◆ WHAT IS BEING ASKED
Report the number of lines in the records below that contain the word "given", and nothing more.
──────── DATA TO USE
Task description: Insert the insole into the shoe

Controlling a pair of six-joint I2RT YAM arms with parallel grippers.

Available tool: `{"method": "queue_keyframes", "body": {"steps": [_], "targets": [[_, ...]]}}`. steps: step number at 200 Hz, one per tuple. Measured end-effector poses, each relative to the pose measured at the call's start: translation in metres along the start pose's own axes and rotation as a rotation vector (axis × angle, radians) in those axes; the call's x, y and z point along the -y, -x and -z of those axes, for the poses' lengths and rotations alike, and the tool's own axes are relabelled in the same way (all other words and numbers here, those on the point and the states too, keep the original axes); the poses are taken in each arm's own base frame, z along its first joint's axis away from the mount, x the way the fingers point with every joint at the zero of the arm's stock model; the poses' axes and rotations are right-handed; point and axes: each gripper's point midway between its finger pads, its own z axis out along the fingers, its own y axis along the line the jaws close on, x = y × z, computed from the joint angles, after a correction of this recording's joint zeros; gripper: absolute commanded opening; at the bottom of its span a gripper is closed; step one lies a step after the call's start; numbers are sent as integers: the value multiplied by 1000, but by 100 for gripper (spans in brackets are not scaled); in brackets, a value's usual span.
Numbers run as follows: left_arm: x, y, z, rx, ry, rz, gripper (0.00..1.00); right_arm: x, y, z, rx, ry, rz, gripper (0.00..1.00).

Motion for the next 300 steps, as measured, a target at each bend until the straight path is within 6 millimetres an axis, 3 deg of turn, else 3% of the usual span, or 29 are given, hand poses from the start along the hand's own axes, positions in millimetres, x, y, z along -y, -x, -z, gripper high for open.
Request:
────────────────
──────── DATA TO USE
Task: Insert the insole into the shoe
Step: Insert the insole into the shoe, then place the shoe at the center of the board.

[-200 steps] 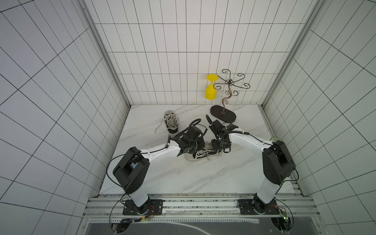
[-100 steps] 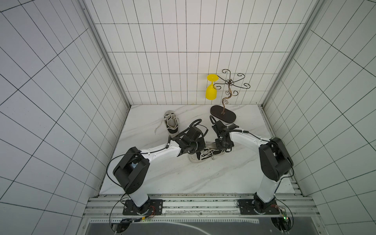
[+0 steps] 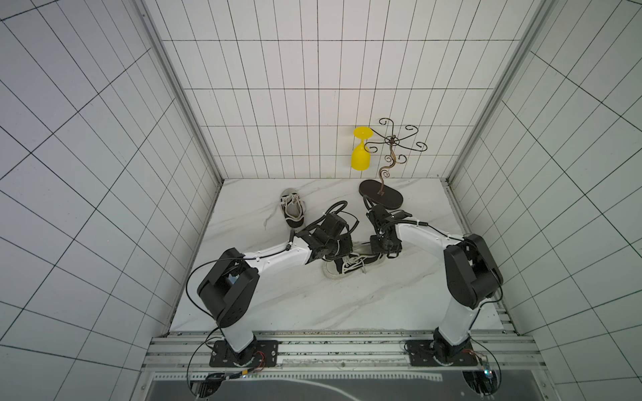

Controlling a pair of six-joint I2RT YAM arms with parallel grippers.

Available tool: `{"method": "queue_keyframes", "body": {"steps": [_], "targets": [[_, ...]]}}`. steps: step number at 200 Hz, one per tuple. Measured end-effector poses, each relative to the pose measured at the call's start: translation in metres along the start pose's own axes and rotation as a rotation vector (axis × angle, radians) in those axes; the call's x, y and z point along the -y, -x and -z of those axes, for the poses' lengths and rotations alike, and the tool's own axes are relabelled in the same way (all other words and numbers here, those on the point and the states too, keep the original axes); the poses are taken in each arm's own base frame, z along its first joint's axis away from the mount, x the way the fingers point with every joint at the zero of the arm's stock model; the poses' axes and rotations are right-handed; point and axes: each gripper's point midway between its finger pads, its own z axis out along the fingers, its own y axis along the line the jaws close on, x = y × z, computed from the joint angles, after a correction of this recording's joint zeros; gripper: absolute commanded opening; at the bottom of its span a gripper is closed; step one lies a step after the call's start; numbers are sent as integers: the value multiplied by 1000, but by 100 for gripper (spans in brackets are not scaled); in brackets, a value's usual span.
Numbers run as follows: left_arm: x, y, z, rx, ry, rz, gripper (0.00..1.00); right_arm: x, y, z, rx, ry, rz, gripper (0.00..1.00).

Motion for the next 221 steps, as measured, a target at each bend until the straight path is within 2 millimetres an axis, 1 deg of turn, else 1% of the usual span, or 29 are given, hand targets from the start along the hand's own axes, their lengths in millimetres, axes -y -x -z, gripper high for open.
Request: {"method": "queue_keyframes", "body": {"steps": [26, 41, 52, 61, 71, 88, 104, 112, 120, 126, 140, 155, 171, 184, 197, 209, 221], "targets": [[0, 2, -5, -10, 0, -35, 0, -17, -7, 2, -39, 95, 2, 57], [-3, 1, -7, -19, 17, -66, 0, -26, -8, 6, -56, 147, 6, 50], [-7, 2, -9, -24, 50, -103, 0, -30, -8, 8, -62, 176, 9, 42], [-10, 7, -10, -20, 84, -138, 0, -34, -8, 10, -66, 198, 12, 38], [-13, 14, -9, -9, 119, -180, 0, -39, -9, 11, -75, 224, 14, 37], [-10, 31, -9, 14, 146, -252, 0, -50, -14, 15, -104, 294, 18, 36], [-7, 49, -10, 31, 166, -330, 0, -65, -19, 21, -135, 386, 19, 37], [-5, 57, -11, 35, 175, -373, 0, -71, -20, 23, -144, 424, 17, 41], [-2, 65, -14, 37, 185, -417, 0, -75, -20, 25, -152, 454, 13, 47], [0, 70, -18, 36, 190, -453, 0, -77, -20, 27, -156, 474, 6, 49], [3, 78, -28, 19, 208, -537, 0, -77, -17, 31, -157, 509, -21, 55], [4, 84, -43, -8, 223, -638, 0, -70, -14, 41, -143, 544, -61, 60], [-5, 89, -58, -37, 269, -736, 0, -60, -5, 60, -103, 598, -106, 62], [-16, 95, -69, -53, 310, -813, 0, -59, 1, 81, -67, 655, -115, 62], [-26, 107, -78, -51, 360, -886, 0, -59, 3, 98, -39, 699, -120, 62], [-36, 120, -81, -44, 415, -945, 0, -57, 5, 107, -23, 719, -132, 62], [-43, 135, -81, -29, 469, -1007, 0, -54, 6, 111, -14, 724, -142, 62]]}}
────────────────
◆ RESPONSE TO THIS EXERCISE
2